Dataset excerpts:

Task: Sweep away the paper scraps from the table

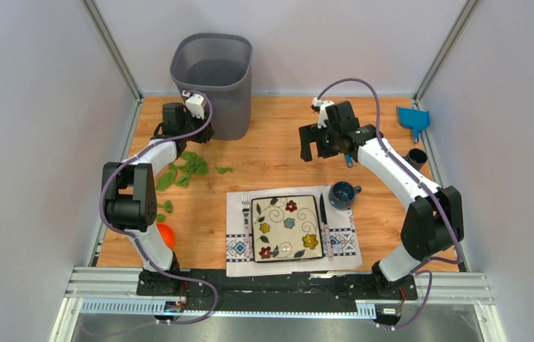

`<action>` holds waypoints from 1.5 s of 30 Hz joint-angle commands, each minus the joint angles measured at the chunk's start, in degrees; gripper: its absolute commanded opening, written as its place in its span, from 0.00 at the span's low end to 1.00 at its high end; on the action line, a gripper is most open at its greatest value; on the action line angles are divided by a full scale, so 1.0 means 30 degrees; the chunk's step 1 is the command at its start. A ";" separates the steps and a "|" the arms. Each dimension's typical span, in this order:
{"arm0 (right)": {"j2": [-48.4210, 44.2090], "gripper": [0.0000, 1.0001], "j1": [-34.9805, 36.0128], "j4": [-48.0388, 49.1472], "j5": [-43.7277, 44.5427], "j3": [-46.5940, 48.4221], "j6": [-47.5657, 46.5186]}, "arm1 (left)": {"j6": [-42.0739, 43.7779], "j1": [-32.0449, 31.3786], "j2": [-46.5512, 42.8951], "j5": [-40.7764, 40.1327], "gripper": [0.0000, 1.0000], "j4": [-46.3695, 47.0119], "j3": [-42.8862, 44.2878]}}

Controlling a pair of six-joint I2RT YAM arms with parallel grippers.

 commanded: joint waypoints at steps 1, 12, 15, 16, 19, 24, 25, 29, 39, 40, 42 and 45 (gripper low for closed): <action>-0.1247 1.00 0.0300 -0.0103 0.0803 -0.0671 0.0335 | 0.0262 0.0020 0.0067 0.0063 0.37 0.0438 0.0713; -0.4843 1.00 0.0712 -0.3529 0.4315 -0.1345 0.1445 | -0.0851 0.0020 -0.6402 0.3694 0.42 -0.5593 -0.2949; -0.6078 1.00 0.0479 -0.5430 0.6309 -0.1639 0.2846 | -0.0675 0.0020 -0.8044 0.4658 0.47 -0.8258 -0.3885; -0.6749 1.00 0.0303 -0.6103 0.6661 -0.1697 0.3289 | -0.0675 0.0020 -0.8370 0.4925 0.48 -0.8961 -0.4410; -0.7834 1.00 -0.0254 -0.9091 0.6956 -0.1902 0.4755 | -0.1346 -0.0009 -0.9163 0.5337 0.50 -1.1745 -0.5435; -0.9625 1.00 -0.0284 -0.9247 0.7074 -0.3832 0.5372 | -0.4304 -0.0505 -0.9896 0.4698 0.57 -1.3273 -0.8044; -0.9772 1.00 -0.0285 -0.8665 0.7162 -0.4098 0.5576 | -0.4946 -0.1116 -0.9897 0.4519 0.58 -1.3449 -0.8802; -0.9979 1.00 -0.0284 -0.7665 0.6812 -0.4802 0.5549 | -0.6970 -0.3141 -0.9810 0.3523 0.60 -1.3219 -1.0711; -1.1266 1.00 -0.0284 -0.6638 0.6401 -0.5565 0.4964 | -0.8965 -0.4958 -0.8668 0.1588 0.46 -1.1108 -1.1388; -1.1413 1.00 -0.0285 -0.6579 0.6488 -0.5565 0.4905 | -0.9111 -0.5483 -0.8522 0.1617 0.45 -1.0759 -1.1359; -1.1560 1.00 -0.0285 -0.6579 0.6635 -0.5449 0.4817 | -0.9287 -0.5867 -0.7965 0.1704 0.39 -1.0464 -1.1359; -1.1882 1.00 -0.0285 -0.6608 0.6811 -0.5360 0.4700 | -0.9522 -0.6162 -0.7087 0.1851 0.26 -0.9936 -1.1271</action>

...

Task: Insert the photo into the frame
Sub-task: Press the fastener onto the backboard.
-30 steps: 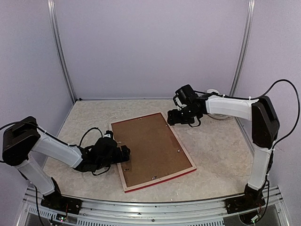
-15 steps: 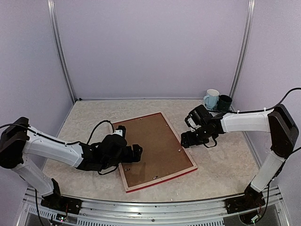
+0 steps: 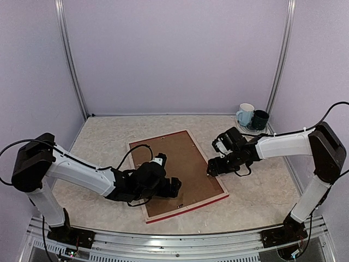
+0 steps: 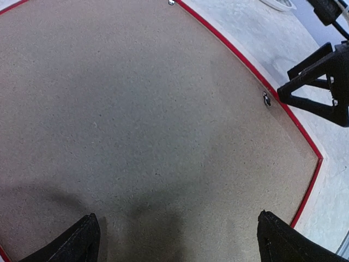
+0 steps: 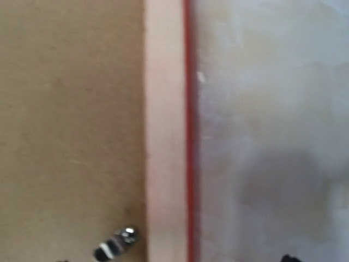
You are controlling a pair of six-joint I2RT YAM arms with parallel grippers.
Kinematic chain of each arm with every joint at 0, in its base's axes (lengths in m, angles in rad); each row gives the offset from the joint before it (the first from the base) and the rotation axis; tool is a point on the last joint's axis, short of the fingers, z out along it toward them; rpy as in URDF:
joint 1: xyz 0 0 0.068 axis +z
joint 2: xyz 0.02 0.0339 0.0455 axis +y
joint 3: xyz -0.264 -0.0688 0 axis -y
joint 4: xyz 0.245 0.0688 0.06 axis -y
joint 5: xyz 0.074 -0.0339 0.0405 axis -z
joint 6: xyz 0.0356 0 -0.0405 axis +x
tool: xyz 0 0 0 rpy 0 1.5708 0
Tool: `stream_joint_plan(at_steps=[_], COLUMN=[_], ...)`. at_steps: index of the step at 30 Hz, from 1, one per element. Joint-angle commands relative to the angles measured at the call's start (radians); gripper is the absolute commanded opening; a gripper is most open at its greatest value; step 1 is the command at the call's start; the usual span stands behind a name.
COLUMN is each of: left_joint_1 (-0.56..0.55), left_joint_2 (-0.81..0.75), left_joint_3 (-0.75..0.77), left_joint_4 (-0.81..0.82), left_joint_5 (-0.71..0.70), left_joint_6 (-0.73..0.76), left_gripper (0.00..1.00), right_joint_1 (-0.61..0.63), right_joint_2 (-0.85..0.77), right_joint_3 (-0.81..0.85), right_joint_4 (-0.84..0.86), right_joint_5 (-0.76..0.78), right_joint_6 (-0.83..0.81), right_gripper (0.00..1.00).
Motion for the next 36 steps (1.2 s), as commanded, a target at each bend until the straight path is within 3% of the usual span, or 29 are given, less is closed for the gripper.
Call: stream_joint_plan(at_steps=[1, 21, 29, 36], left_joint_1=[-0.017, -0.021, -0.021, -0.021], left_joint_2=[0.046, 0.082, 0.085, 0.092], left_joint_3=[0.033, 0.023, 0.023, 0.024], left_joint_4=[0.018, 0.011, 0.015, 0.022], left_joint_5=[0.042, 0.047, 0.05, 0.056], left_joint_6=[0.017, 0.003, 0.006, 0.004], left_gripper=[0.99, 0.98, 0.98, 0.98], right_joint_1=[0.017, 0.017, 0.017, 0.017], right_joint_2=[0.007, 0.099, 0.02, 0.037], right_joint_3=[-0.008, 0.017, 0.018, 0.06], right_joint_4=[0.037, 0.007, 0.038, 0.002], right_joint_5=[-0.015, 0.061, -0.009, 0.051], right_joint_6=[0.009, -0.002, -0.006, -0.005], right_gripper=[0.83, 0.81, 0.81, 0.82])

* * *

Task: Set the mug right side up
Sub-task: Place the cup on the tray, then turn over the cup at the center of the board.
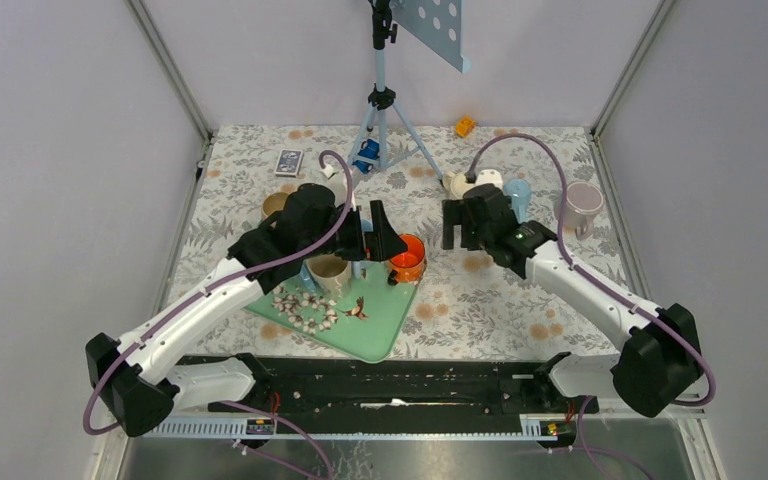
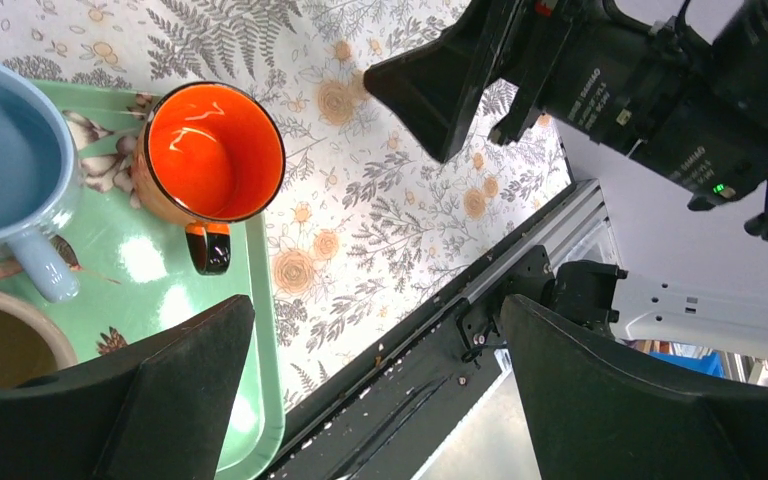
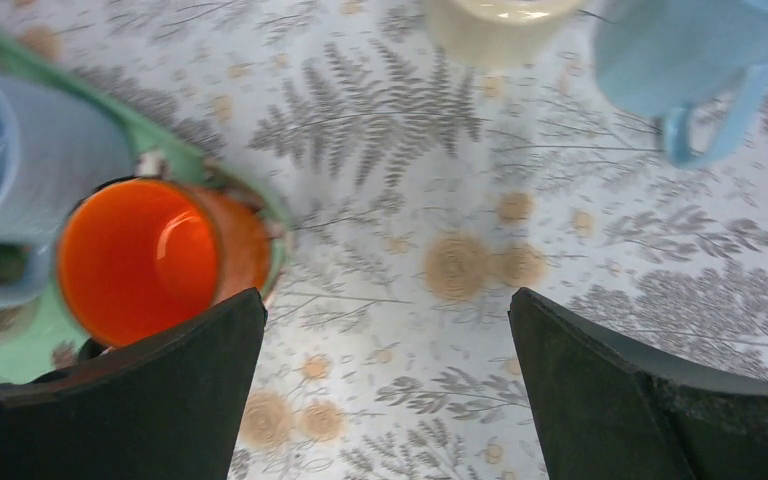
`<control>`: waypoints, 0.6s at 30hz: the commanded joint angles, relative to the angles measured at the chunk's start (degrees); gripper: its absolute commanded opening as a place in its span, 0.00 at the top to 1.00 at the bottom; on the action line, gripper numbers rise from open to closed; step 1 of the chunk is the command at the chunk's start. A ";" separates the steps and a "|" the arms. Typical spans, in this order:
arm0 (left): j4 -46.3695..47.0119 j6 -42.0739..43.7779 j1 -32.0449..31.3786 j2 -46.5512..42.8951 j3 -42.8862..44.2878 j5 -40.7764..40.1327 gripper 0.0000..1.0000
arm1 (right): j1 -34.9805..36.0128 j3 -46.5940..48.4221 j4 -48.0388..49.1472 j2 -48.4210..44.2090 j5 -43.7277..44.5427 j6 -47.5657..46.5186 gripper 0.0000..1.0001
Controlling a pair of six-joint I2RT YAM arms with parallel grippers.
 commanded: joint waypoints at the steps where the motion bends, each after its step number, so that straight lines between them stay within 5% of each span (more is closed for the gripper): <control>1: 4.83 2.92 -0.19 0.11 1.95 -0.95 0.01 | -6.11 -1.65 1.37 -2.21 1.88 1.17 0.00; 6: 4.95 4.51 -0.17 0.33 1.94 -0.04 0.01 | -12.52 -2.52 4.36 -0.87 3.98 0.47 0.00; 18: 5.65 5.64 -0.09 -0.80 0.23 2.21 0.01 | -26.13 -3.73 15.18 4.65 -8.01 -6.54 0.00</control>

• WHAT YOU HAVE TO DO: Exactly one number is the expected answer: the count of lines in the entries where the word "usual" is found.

• PROBLEM SOLUTION: 2